Although this evidence was admitted subject to the limitation that it could only be considered as to Pallotta's state of mind, Fed.R.Evid. 104(a) permits the district court to consider such statements for their truth in determining the existence of the preliminary fact of the existence of a conspiracy.
We are aware that United States v. Glasser, 315 U.S. 60, 74-75, 62 S.Ct. 457, 86 L.Ed. 680 (1942), rejected the view that the existence of a conspiracy could be proved by the very statement seeking admission. The new rules, however, explicitly contemplate the consideration of such hearsay evidence in making preliminary findings of fact. We believe the new rules must be taken as overruling Glasser to the extent that it held that the statement seeking admission cannot be considered at all in making the determination whether a conspiracy exists. Glasser, however, still stands as a warning to trial judges that such statements should ordinarily be given little weight. Here, where there is significant independent evidence of the existence of a conspiracy and where the statement seeking admission simply corroborates inferences which can be drawn from the independent evidence, we see no problem with the consideration of that statement.
We also are not persuaded by appellant's further argument that the tapes affirmatively disclose that Pagano had withdrawn from the conspiracy and that his declarations thus did not fall within the ambit of the co-conspirator exception. In the conversations, Pagano expressed his willingness to help arrange further payments to appellant, and we think the district judge reasonably inferred that Pagano was still a member of the conspiracy.
3. Next, appellant argues that the district court committed reversible error by refusing to permit him to cross-examine Pallotta regarding specific threats of harm which were made by loan sharks other than appellant. Appellant urges that Pallotta's answers to these questions would have tended to show that Pallotta had not been in fear of appellant at all, but rather feared harm solely from other loan sharks. We find no reversible error.
We think it doubtful that Pallotta's fear of other loan sharks was probative of whether he was in fear of appellant, but even if the line of inquiry was a material one, we do not believe appellant can claim any prejudice.
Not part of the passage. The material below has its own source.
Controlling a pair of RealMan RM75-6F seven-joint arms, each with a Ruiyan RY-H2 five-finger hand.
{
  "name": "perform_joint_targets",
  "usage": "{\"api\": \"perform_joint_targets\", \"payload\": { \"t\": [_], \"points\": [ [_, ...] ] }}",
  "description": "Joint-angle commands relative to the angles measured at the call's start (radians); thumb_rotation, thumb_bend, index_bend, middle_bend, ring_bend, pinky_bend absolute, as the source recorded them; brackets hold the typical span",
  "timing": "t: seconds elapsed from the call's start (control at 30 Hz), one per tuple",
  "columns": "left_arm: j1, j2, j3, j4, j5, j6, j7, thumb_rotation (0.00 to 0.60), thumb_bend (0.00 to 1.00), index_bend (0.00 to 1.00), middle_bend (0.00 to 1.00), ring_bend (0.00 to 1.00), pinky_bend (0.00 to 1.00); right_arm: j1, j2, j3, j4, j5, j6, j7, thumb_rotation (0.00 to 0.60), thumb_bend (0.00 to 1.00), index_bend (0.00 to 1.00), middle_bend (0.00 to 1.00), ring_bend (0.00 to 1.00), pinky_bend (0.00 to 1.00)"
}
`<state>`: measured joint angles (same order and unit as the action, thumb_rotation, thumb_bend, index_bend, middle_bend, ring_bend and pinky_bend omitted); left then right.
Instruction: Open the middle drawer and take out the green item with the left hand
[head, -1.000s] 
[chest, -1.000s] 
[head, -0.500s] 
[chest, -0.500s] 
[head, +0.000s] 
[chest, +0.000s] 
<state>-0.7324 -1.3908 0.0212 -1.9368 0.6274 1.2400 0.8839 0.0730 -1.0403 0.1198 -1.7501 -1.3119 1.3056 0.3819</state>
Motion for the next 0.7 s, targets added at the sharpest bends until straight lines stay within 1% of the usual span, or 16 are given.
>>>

It was established at trial that Pallotta was terrified of several loan sharks other than appellant, and there was testimony from a government agent suggesting that these other men were the principal objects of Pallotta's fear. Since the jury was in possession of sufficient information concerning Pallotta's state of mind to make a judgment, the restriction on cross-examination was not reversible error. See United States v. Turcotte, 515 F.2d 145, 151 (2d Cir. 1975); United States v. Blackwood, 456 F.2d 526, 530 (2d Cir. 1972).
None of the other points appellant raises require discussion.
The judgment of conviction is affirmed.